Marines still in their teens and Army World War II veterans in their 80s and 90s marched in Denver’s Memorial Day Parade on Saturday, honoring centuries of service and sacrifice by the U.S. military.
The war in Iraq – and its daily death toll – added poignancy to a ceremony after the parade at the Colorado Veterans Monument near the state Capitol.
Marine Lt. Col. Steve Duarte read the names of 16 Coloradans, nearly all killed in action since Memorial Day a year ago.
Army Sgt. Armand “Luke” Frickey was one, killed in January when his vehicle was blown up by a roadside bomb near Baghdad, said his mother, Denise Frickey of Denver.
At Saturday’s ceremony, she and her husband, Vance, sat with family members of other soldiers who died in Iraq.
“We appreciate that people care,” Denise Frickey said of the tributes to those who had lost loved ones in America’s wars. “He was our baby.”
Luke Frickey died just short of his 21st birthday.
At the ceremony, officials honored Navy veteran Paul Murphy, Colorado’s last living survivor from the sinking of the USS Indian apolis in the Pacific during World War II.
They also gave certificates to three members of the Hmong community in the Denver area as “Forgotten Heroes” for their role fighting with U.S. troops in Vietnam.
Earlier, families gathered along the parade route to cheer veterans marching behind American Legion and other banners.
Near 15th Street and Tremont Place, Alysia Padilla and her family stood with a sign that simply said, “Thank you.”

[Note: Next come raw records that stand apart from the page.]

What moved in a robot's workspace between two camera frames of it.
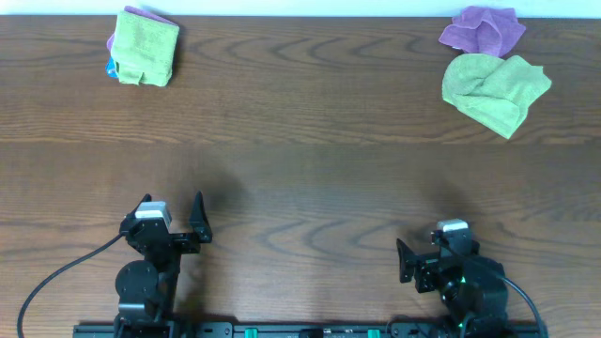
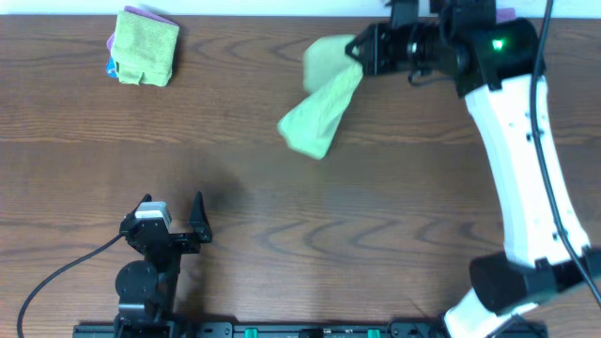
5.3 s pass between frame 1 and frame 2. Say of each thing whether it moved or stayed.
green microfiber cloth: moved
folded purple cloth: stayed
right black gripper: moved
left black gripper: stayed
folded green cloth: stayed
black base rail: stayed
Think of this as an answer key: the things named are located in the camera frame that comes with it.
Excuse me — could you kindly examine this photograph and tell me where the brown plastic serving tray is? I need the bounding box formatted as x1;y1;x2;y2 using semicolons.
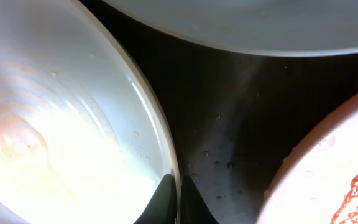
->
85;1;358;223

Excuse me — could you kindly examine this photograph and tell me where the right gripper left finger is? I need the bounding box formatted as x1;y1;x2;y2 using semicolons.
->
134;174;177;224

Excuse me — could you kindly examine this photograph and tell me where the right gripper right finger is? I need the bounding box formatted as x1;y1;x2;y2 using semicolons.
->
180;175;218;224

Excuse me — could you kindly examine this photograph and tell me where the pale green plate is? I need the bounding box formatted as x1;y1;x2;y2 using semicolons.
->
108;0;358;57

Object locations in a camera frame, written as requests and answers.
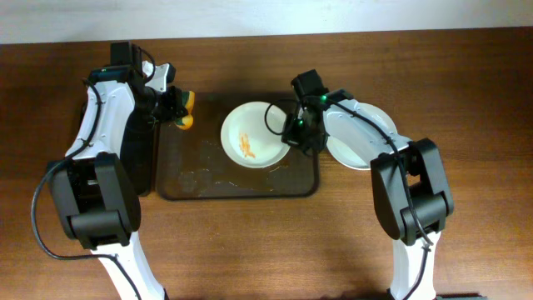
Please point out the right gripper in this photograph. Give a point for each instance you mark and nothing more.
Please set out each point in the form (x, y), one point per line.
(298, 136)

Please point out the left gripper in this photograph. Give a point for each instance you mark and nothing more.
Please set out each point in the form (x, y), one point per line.
(176, 108)

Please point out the green and yellow sponge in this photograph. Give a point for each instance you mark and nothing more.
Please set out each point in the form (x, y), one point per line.
(186, 101)

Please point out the pale blue plate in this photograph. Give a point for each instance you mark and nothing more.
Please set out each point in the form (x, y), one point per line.
(350, 154)

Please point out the white plate top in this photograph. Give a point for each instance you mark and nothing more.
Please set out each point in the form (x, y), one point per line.
(246, 135)

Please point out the white plate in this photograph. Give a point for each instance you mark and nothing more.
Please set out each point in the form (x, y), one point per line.
(246, 135)
(385, 122)

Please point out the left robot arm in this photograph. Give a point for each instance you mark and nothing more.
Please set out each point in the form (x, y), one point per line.
(97, 185)

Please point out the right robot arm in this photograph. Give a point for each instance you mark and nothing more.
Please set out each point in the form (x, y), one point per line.
(411, 194)

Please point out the black sponge tray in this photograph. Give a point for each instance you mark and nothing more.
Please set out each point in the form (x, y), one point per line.
(114, 127)

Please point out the brown serving tray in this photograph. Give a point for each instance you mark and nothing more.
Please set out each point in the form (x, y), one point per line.
(191, 164)

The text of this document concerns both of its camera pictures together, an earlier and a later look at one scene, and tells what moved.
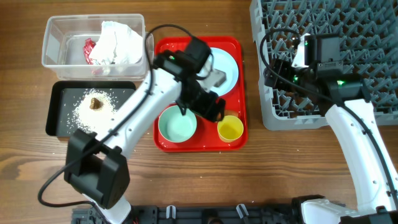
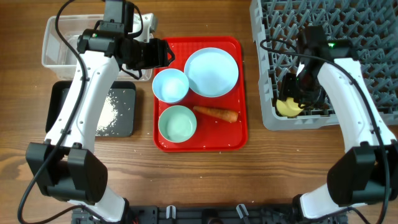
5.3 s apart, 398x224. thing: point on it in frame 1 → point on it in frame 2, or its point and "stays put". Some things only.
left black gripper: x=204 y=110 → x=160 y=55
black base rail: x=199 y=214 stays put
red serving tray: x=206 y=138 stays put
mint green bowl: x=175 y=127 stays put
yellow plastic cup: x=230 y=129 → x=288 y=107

“We just wanted to show our support and say thank you for the sacrifice, the time, the tears and sweat,” said Padilla, whose 1 1/2-year-old daughter, Josylin, held a tiny American flag.
At California and 17th streets, Brad Dore of Thornton sat on a stone plaza wall with his daughter Courtney, 11, and son Nathan, 8, to cheer on the marchers.
“We need to honor people from the past,” said Dore, a Thornton police officer. “Too often we forget about the people who’ve sacrificed.”
Parade organizers made Denver police Detective Donald “Donnie” Young, who recently was killed by a gunman, the procession’s posthumous co-grand marshal. His widow, Kelly, and daughter Kourtney, 14, were guests on the parade’s reviewing stand.
Among those who marched solemnly was 93-year-old George Gray Jr. of Denver, a member of the Wallace Simpson Post #29 of the American Legion. Gray served in the Army in World War II and recalled indignities that he and other black GIs endured in a segregated military and nation in the early 1940s.
Yet Gray also remembered President Franklin Roosevelt’s stirring radio address in December 1941 after the Japanese attack on Pearl Harbor and the strong sense of duty to serve.
Proudly, Gray held up his ball cap with the inscription, “The Greatest Generation – World War II.”